Il diritto all’informazione: ogni donna può ottenere assistenza psicologica e sanitaria prima del parto, durante il parto e dopo il parto, unitamente a ogni genere di informazione che possa prospettare soluzioni attuabili sia nel senso del riconoscimento (forme di sostegno alla maternità e alla genitorialità, aiuti a livello socio-assistenziale e sanitario) che del non riconoscimento (diritto a partorire nel più assoluto anonimato e di non riconoscere il nascituro); ha inoltre diritto a essere informata, in caso di incertezza sulla scelta da operare, sulla possibilità di usufruire di un ulteriore periodo di riflessione dopo il parto (della durata non superiore a due mesi), richiedendo al Tribunale per i minorenni la sospensione della procedura di adottabilità (v. al riguardo l’art. 11, commi 2 e 3, della legge n. 184/1983).
Il diritto al segreto del parto: per chi decide di non riconoscere il proprio nato, la segretezza deve essere garantita da tutti i servizi sanitari e sociali coinvolti. In questo caso, nell’atto di nascita del bambino, che deve essere redatto entro dieci giorni dal parto, risulta scritto figlio di donna che non consente di essere nominata.
Nei servizi sociali e negli ospedali, tutto il personale ha l’obbligo di osservare la massima riservatezza rispetto alla madre che non consente di essere nominata e di mantenere il segreto all’esterno su tutto ciò che la riguarda. Il nome della madre e le notizie su di lei sono tutelate per legge dal segreto del parto.
Nel 1993 è nato il progetto Culle per la vita da un’iniziativa del Movimento per la Vita Italiano al fine di limitare i casi di neonati abbandonati nei cassonetti o per strada e gli effetti spesso tragici che tali situazioni comportano. Una versione moderna della Ruota degli esposti, luogo con la stessa funzionalità delle culle per la vita, che a partire dal 1600 è stata istituita in Francia e poi per la prima volta in Italia a Napoli per estendersi nelle altre città. Le ruote in Italia sono state chiuse nel 1923 dal governo Mussolini.

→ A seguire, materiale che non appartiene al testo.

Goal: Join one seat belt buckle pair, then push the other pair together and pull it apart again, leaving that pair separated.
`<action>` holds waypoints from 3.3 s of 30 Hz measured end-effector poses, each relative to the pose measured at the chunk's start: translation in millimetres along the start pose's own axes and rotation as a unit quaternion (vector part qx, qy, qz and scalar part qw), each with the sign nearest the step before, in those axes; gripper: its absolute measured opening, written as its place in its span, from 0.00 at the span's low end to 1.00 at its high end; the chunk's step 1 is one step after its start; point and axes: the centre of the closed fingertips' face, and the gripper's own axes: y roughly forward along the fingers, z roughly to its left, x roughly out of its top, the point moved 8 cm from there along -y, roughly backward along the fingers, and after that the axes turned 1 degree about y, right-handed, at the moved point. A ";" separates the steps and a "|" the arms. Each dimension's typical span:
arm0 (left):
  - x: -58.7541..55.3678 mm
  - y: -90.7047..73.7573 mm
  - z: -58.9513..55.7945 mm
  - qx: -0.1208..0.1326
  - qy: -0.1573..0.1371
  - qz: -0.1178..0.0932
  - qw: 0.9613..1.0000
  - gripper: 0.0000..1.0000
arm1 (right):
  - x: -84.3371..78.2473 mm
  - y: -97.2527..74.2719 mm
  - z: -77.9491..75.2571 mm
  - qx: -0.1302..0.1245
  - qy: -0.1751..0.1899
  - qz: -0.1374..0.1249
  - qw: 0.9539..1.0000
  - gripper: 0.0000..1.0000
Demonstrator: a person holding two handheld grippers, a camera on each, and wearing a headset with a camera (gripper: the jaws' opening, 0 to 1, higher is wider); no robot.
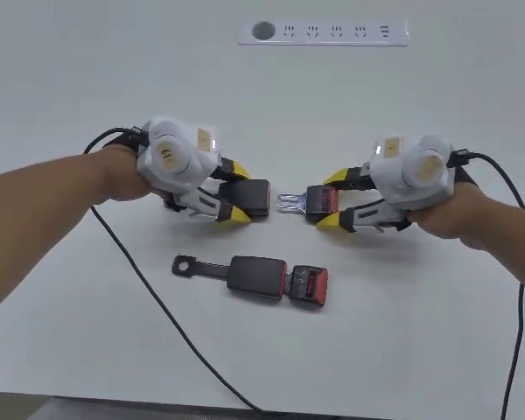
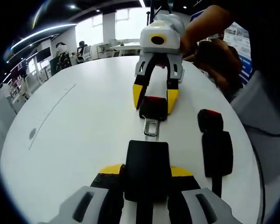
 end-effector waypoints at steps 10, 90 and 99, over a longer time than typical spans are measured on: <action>-0.3 -0.2 -0.3 0.002 -0.004 -0.001 1.000 0.37 | -17.6 -17.9 -9.1 -0.009 0.007 -0.002 1.000 0.36; 6.6 -120.1 -103.9 0.327 -0.214 -0.125 0.912 1.00 | -6.6 -81.2 83.7 -0.244 0.114 -0.097 0.958 0.95; -18.7 -128.1 -135.8 0.322 -0.228 -0.128 0.910 1.00 | -20.4 -81.2 121.9 -0.243 0.124 -0.088 0.958 0.96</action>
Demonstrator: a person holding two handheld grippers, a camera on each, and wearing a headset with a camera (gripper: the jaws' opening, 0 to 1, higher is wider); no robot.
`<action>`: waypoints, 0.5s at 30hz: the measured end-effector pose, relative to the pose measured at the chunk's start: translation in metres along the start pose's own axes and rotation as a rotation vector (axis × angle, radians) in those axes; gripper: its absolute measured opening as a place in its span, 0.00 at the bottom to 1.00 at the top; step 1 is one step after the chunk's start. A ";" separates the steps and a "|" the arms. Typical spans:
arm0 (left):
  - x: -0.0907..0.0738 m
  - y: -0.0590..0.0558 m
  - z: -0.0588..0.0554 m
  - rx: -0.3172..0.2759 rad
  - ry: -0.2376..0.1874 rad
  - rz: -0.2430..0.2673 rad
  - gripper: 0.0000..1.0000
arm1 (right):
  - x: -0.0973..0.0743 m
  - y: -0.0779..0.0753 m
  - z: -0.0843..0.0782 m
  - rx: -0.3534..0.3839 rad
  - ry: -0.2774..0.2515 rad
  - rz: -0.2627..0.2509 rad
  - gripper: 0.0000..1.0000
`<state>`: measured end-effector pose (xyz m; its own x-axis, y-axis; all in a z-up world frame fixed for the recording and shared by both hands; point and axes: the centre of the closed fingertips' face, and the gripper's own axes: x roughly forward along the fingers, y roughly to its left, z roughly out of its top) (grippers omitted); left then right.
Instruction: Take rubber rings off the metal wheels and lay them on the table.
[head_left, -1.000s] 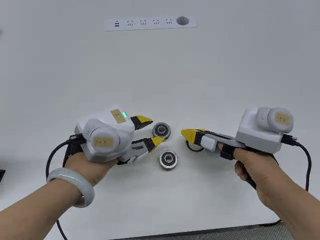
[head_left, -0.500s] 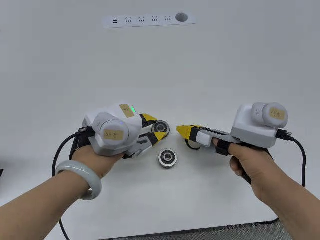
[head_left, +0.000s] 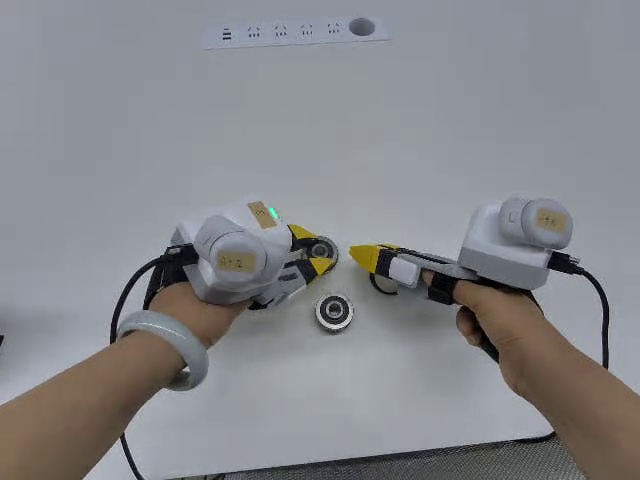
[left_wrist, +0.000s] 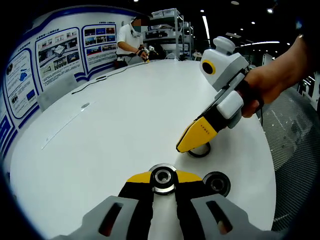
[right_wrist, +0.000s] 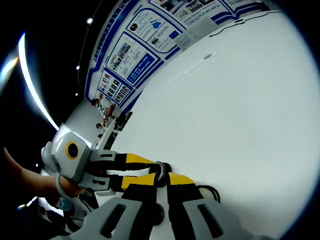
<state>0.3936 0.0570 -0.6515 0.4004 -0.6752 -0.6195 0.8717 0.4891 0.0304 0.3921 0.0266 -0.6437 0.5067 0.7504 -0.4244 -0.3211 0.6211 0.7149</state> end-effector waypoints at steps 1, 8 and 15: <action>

Le culle, attualmente 58 sul territorio italiano, si trovano in un ambiente protetto affacciato su strada e sono dotate di porte automatiche e sistemi di allarme che si attivano dopo che la culla viene richiusa. Cinque regioni in Italia sono totalmente sprovviste di questo servizio: la Calabria, il Friuli Venezia Giulia, il Molise, la Sardegna e il Trentino Alto Adige.
Forse, anziché trasmettere ripetutamente la notizia dell’ennesimo neonato trovato in difficoltà in un luogo specifico, un paese abbastanza piccolo, oppure, altro atto gravissimo, divulgare immagini video nelle quali una donna affida e non abbandona un figlio in ospedale, minando anche qui l’anonimato, potrebbe essere una forma di tutela per colei che ha partorito da poco dare notizie delle culle per la vita presenti in tutta Italia per far sì che nessuna altra coppia, quando la partoriente non è sola in questa scelta, si senta disperata e spaventata e compia il gesto dell’abbandono in modi atroci.
Se però i giudizi feroci (o non feroci ma pur sempre giudicanti) non cesseranno di esistere, se si continuerà a dire che lasciare un bambino in ospedale significhi abbandonarlo e non affidarlo a chi può garantirgli più cura, si otterrà l’effetto contrario.
I genitori disperati, senza strumenti e quasi sicuramente soli, continueranno a essere soli e sperduti nella loro necessità di non poter crescere un bambino, con conseguenze potenzialmente atroci. Dunque se è vero che ognuno dà l’amore che può o che non può, ogni bambino deve essere messo in condizioni di ricevere tutta la vita, l’amore e la cura che merita.